__To do__
Count up the lines holding "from" in the material, then reply with only the number.

__Data section__
————————

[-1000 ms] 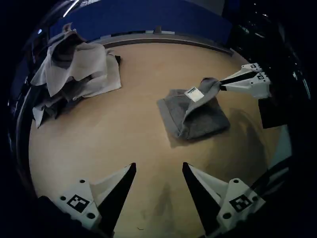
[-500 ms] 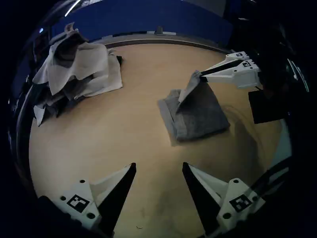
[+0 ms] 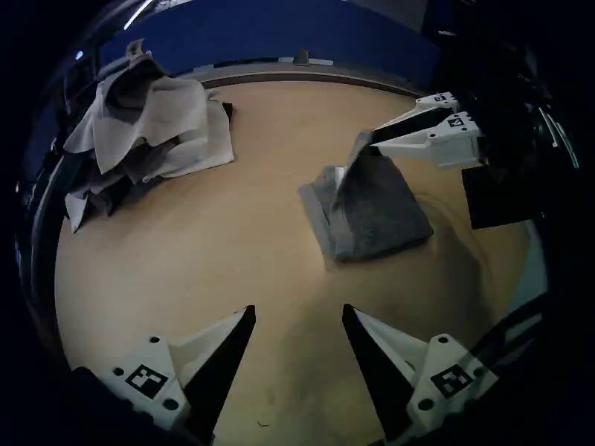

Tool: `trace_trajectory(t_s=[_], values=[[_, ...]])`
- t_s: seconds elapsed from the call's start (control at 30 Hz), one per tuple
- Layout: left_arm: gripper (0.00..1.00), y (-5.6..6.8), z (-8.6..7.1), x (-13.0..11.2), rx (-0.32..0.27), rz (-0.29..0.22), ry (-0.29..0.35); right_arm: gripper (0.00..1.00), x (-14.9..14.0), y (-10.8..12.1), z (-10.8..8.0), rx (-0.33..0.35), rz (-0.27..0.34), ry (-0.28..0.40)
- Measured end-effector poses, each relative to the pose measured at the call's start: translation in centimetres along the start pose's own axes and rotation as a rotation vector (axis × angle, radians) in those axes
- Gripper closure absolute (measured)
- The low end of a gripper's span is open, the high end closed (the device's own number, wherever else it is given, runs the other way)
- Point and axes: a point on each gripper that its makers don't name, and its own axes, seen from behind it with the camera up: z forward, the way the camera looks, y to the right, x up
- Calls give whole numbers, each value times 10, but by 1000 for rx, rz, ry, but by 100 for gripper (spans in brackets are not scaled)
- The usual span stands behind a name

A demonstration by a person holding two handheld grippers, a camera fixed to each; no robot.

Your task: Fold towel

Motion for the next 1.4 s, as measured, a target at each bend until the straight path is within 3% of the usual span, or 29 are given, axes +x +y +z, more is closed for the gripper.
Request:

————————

__Answer for the task__
2